The answer to most of your questions is not in the building.​ You wont learn anything about problems in the market while sitting at your desk

Observe Your Personas:

( all levels - Vendor, Distributor, Seller, Buyer, User, etc.):

  • Start with an open agenda

  • Understand "a day in the life"

  • When do they "pick up a pencil" or utilize another technology?

  • How do they survive without your technology?

  • When in doubt, listening is better than talking

Engage Customers:
  • Let them know you are not selling

  • Ask them how you should deploy resources for next year

  • Show domain expertise for added credibility

  • Keep it informal

Ask Them (open-ended questions)
  • What drives you crazy about your job?

  • What drives your buying decisions?

  • What do you think of my company and product?

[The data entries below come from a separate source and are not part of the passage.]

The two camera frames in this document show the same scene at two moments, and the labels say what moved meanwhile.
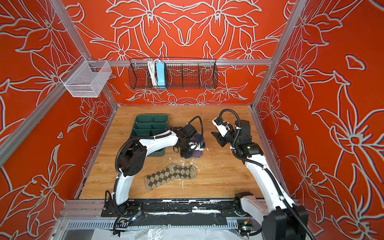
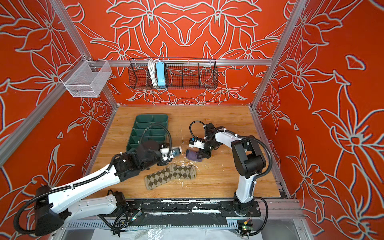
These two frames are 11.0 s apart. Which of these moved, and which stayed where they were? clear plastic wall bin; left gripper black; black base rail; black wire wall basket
Moved: left gripper black
Stayed: black base rail; clear plastic wall bin; black wire wall basket
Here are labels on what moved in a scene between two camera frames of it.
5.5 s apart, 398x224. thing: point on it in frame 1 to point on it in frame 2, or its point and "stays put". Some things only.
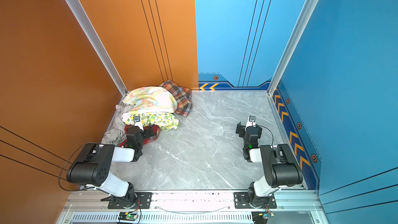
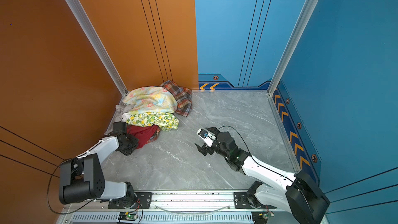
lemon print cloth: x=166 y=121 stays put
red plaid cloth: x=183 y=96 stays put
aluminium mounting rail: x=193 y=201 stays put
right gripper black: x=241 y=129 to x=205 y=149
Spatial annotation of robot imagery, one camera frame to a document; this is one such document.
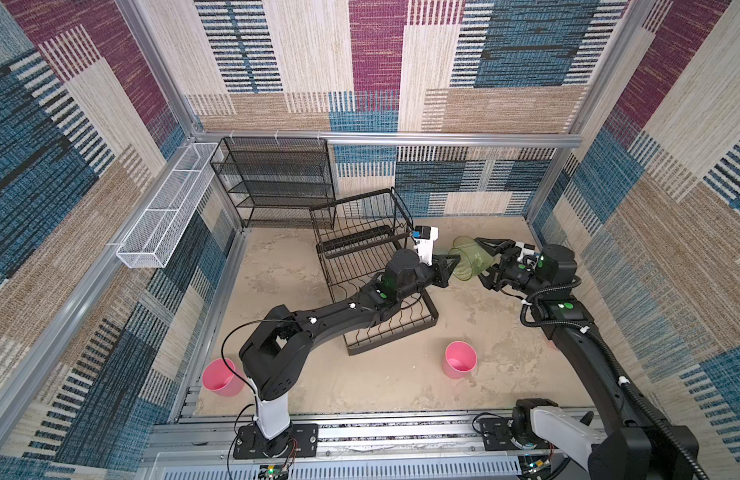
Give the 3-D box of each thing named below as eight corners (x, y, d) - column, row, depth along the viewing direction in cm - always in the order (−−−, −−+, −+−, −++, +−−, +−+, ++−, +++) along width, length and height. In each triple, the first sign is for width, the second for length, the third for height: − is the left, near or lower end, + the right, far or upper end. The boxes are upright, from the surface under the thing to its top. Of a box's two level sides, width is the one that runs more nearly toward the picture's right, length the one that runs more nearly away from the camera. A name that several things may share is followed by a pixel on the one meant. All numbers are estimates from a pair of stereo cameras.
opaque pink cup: (443, 378, 85) (451, 364, 76) (440, 354, 89) (447, 338, 81) (476, 378, 85) (488, 364, 76) (471, 353, 89) (481, 338, 80)
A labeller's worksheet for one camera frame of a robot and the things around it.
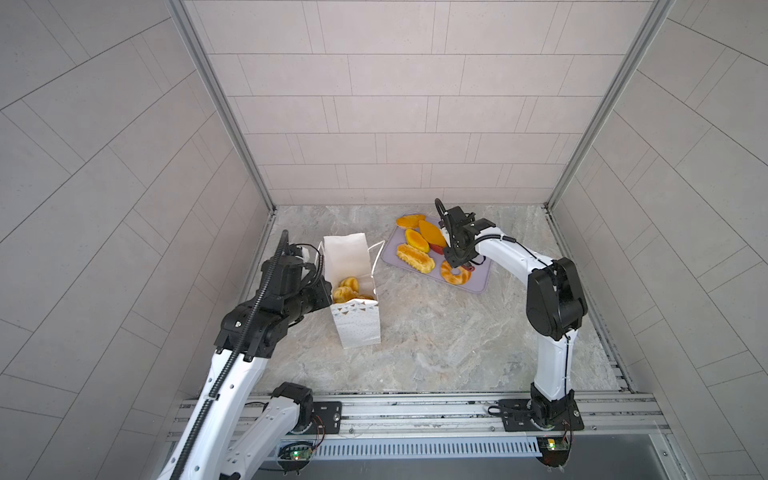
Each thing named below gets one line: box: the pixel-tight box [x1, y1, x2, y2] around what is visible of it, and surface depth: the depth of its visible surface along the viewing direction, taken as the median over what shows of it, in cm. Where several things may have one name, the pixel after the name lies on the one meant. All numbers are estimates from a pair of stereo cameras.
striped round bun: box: [341, 276, 359, 293], surface depth 88 cm
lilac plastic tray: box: [381, 216, 492, 293], surface depth 101 cm
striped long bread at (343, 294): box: [333, 286, 359, 303], surface depth 79 cm
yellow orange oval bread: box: [405, 228, 430, 253], surface depth 104 cm
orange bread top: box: [396, 214, 427, 229], surface depth 108 cm
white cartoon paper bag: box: [323, 233, 381, 349], surface depth 75 cm
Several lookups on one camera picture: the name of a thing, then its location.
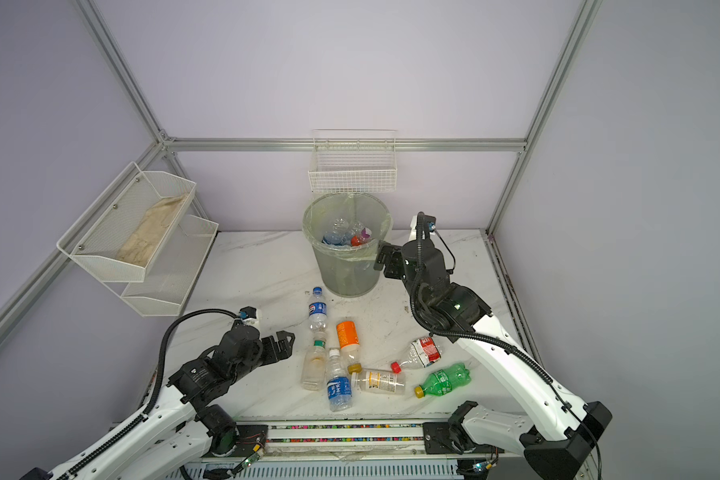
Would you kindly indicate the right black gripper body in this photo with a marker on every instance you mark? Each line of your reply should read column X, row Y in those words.
column 418, row 298

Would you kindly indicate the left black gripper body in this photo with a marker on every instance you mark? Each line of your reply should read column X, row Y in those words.
column 265, row 353

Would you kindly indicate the green cap clear bottle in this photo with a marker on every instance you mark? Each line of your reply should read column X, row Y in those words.
column 314, row 366

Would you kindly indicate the pepsi blue label bottle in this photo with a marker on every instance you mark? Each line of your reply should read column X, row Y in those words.
column 318, row 317

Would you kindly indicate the blue label water bottle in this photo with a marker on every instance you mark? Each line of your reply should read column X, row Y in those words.
column 338, row 233

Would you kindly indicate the orange label bottle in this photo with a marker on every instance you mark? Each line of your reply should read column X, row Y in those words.
column 349, row 342

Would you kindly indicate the blue label front bottle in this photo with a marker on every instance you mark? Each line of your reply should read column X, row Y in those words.
column 338, row 385

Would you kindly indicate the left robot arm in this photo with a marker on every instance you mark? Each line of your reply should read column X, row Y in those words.
column 181, row 421

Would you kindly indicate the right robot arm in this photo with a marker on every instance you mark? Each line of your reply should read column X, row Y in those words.
column 557, row 431

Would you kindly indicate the grey mesh waste bin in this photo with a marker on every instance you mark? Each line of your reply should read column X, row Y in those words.
column 347, row 278

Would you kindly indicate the green plastic bin liner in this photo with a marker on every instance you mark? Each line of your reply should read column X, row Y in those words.
column 360, row 210

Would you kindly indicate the red cap crushed bottle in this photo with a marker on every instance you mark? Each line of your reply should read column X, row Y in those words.
column 420, row 353

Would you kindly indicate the yellow cap clear bottle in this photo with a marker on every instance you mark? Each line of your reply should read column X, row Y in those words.
column 376, row 381

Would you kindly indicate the green soda bottle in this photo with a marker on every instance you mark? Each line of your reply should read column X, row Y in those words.
column 443, row 381

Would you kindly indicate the lower white mesh shelf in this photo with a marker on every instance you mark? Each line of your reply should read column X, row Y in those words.
column 169, row 282

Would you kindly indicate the white mesh shelf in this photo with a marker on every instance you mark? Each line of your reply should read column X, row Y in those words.
column 120, row 236
column 169, row 282

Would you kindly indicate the beige cloth in shelf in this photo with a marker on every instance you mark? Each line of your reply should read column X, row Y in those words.
column 143, row 242

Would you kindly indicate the upper white mesh shelf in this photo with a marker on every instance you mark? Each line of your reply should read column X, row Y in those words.
column 120, row 236

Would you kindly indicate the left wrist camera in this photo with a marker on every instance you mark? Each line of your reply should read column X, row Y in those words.
column 248, row 316

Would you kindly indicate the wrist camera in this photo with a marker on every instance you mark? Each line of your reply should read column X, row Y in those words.
column 422, row 226
column 248, row 316

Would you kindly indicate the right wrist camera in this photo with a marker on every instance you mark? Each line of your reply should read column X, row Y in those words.
column 422, row 226

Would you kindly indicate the aluminium front rail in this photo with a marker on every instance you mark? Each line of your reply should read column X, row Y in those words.
column 336, row 441

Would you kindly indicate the white wire wall basket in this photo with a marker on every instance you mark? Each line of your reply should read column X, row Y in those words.
column 353, row 161

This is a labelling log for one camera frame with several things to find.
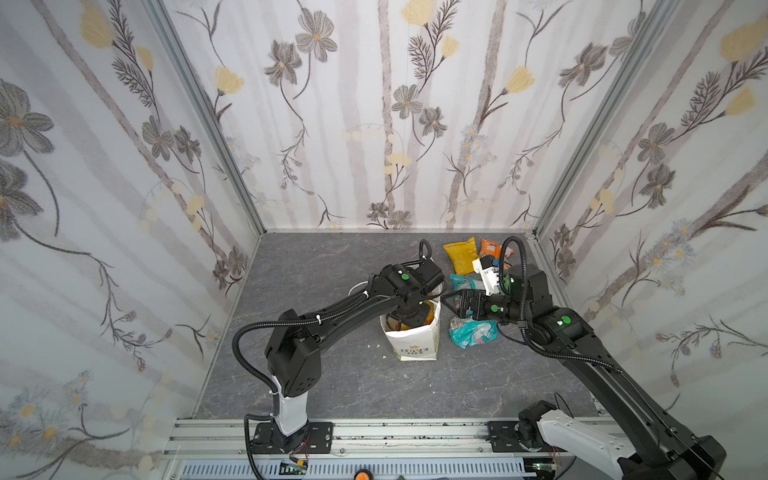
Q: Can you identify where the corner aluminium profile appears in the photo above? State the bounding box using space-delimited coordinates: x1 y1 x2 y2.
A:
142 0 267 239
532 0 681 239

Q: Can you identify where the white slotted cable duct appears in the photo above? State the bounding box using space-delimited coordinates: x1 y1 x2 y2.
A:
177 458 536 479

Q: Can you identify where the orange black knob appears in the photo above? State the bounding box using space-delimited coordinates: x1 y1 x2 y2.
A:
354 469 373 480

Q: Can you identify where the small green circuit board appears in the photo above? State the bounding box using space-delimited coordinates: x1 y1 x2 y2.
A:
278 459 308 476

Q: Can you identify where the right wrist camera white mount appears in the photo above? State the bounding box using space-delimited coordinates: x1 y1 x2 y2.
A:
472 255 500 295

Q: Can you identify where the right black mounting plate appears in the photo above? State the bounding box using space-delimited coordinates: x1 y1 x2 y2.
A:
486 421 526 453

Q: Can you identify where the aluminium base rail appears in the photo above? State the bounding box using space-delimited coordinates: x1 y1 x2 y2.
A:
162 418 535 460

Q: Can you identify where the orange yellow snack packet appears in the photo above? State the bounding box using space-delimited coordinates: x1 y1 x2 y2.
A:
385 302 435 331

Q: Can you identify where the left corner aluminium profile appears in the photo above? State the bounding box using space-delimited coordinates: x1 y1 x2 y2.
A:
142 0 267 239

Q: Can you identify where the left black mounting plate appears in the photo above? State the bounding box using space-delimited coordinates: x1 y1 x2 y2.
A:
248 422 334 455

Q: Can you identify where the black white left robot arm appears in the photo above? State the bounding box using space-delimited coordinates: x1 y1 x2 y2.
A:
231 239 445 453

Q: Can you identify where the teal snack packet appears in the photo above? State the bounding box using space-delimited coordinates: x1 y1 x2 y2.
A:
450 274 485 291
449 317 498 349

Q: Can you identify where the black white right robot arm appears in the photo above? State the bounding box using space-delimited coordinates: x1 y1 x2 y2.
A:
440 235 726 479

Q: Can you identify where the black mounting plate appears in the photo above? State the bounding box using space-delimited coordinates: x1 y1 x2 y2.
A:
248 422 334 455
486 421 526 453

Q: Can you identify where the white green paper bag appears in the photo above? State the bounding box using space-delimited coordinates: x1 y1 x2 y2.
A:
379 301 441 362

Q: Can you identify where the right corner aluminium profile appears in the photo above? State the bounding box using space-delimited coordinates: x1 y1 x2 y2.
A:
532 0 681 239

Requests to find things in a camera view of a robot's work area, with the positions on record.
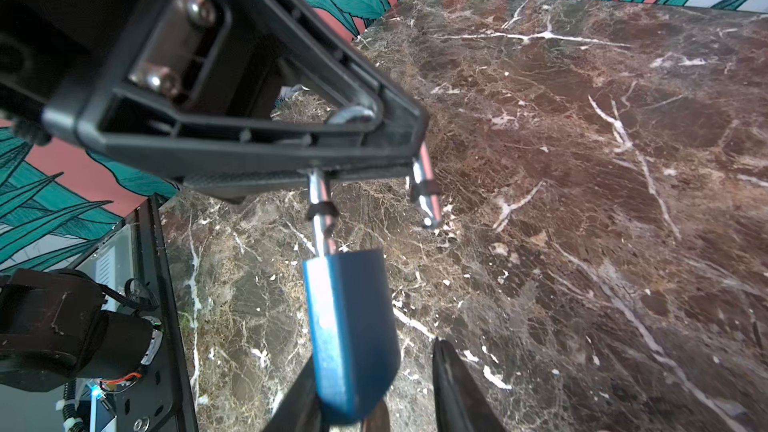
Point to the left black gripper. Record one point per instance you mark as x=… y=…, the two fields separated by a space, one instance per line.
x=72 y=18

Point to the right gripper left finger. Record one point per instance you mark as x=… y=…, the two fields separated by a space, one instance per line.
x=300 y=409

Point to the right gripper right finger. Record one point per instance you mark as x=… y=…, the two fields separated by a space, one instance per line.
x=459 y=403

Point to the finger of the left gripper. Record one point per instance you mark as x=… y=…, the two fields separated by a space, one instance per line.
x=235 y=188
x=235 y=88

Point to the blue padlock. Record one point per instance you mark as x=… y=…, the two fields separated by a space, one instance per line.
x=355 y=352

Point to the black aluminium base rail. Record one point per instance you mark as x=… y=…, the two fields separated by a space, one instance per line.
x=162 y=399

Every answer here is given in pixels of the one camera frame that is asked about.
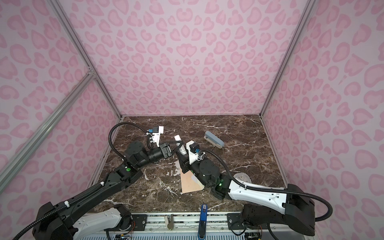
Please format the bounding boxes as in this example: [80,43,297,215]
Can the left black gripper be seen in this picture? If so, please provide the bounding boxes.
[137,140,183,171]

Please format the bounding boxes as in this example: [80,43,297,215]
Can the white glue stick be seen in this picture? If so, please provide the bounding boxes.
[174,135,187,155]

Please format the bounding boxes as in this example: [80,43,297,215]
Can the pink envelope with cream flap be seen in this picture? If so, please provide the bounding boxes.
[180,168,205,194]

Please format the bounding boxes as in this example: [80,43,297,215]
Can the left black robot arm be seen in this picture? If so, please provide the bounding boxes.
[32,141,183,240]

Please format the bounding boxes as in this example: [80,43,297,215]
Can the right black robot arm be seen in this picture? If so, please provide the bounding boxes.
[176,152,315,236]

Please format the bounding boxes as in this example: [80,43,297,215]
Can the blue grey stapler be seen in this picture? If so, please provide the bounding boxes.
[204,131,225,149]

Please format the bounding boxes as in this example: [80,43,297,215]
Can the beige hanging tag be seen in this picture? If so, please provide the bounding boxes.
[165,214,174,231]

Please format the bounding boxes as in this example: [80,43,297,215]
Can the blue black clip tool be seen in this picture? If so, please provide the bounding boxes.
[198,204,208,240]

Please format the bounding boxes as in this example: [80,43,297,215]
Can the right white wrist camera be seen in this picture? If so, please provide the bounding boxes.
[186,141,203,165]

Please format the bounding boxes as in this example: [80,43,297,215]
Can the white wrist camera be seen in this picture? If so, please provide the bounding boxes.
[186,141,203,165]
[147,126,164,149]

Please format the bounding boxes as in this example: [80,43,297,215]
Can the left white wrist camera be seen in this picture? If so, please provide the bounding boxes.
[147,126,164,149]

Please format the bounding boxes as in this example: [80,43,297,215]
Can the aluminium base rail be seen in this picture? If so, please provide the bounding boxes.
[74,209,307,240]

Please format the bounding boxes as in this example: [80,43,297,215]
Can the right black corrugated cable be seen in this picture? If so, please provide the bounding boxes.
[199,149,334,223]

  • Who are my competitors, and what do you think of them?

  • What great products have you seen lately?

Proactive Market Research:
  • Assess implementations

  • Measure satisfaction

  • Find unresolved problems

  • Uncover references

Win/Loss Analysis
  • Understand why you're winning and why you're losing

  • Align your selling process to the buying process

  • Evaluate the selling process, not the salespeople

Engage Recent Evaluators
  • Get channel clearance

  • Identify whom to call

  • Wait until the deal is done

Identify, validate and measure to determine how pervasive this problem is. Set aside your opinions and listen to the market to understand the problem.

"Your opinion although interesting is irrelevant."